Аркадий был известен в среде оппозиционной интеллигенции. К нему несколько раз без предупреждения приходил Солженицын. Натан Эйдельман записал их разговор: «Около 20/Х. Солженицын посетил Аркадия Белинкова. – Как Вам удалось это напечатать? – Нет, как Вам удалось? Далее – несколько часов лагерных воспоминаний. Солж молод, весел. У обоих был один следователь…»[168]
. Натан часто вспоминал Аркадия, отмечал упоминания о совместных встречах и подчеркивал, как многим он ему обязан. Согласно записи Натана «Аркадий Белинков интересуется теми, кто на него донес – „социологически” – без специфического личного зла. Последнее словом не ограничивалось – и при трех членах военного трибунала и двух часовых – Белинков 6 часов речь держал и усугубил приговор»[169].Долгое время он работал над монографией о Юрии Олеше. Текст был почти готов. Материалы собирали для него все его друзья, поскольку он по состоянию здоровья не мог сидеть в библиотеке. 7 июля 1967 года Юлиан Григорьевич сообщал нам в обширном письме: «Белинковы живут на даче. Аркадий болеет и нервничает, а Наташа работает за троих. Перспектив на издание книги об Олеше нет никаких». Фактически, это был настоящий памфлет, изобличавший как позицию самого писателя, так и реальность, в которой ему пришлось существовать. Удалось опубликовать только два фрагмента в журнале «Байкал» (1968, № 1–2). Редакции, естественно, позже пришлось пережить, мягко говоря, определенные трудности. Мы получили оба номера во время следующей встречи.
Микрофильм книги привезла в Варшаву Людвика Кашницкая, затем он поехал с нами в Париж. Книга «Сдача и гибель советского интеллигента. Юрий Олеша» после долгих перипетий была издана в Мадриде в 1976 году. Автор уже не был среди живых.
Наша подруга Люся тоже заслуживает нескольких слов. Она родилась в России, ее отец был убит в 1939 году в Магадане, о его судьбе она не могла получить никакой информации в течение многих лет.
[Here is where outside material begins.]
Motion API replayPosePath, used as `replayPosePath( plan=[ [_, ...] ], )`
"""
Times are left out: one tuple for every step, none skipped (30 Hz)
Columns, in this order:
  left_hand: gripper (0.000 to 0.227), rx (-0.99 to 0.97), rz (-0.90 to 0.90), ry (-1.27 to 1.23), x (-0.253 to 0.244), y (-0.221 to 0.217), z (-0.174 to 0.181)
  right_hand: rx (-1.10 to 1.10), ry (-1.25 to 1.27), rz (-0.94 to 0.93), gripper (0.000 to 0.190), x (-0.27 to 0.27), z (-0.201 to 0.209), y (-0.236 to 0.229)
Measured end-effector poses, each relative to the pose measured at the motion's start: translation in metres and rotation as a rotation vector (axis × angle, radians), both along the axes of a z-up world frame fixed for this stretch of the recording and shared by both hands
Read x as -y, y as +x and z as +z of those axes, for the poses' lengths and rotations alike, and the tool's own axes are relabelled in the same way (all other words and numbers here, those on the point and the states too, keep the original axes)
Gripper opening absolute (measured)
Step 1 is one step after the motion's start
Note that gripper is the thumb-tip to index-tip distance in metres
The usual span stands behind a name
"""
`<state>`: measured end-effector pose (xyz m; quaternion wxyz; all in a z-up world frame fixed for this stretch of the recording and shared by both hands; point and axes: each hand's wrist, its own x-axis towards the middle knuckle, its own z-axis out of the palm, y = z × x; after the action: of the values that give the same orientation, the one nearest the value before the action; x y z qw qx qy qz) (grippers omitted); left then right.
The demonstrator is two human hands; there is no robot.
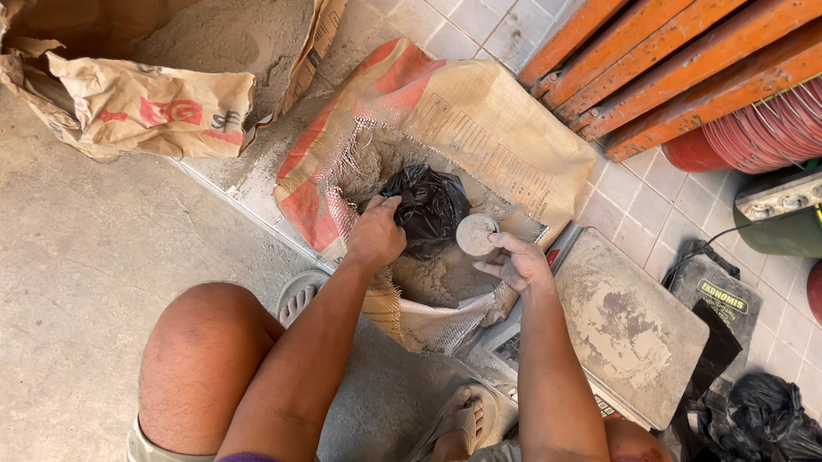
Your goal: The person scoops a gray powder from a large sack into a small black plastic bag using a scoop. They place the bag on a digital scale to weigh it, then tie the bag and set it aside. This process is repeated multiple times.
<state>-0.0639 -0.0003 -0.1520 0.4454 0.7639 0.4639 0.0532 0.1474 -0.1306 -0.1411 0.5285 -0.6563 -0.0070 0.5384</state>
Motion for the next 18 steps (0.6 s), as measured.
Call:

Она приехала на ПМЖ в Польшу в 1967 году к своим родственникам, хорошо понимая, откуда она прибыла и куда приехала. Работая в Польском агентстве печати (ПАП), она отказалась переводить какой-то паршивый текст о предателе Солженицыне, что отразилось на ее заработке (однако она – к чести тогдашнего началь ника – не потеряла работу). Как и Нина Кирай, она, живя в Москве на улице Воровского, хорошо знала местного топтуна, который годами вел слежку за иностранцами, приходившими в художественные мастерские. Позднее она была среди тех, кто укрывал Збигнева Буяка; на сорок восемь часов ее забирали на Раковецкую[170]
, но не многого смогли от нее добиться. Впрочем, у нее в данном случае был некоторый опыт: ранее ее допрашивали по поводу ее контактов во время поездки в Данию. О предмете разговоров с «подозреваемыми» она отвечала, что они интересовались только историей России, особенно народниками XIX века, их полному самопожертвованию. Ее оставили в покое, хотя и не спускали с нее глаз. Она была моей опорой при работе над картотекой ссыльных участников Январского восстания и при подготовке следующих томов «зеленой» серии, касающихся процесса над Шимоном Конарским и конарщиками, а также при издании биографии Александра Герцена (2017 года)[171].До этого Белинковы приезжали в Варшаву по нашему приглашению. У нас в квартире на улице Новы Свят во время нашего отпускного отсутствия с внуком жили бабушка с дедушкой из Белостока и принимали гостей от нашего имени. Они оба были в восторге: дедушка Леон восхищался Аркадием, его знаниями и умением держать себя, он также был очарован Наташей, «страдалицей», как ее назвал Корней Чуковский, а они оба, как кажется, с удовольствием пробовали приготовленные для них вкусности, особенно домашние пончики и фаршированные перцы, о чем любила вспоминать бабушка Нина. Вернувшись, они рассказали о своих впечатлениях, о чем нам сообщил Оксман 10 декабря 1967 года: «Беленковы в диком восторге рассказывают о своем пребывании в Польше. Я рад за них».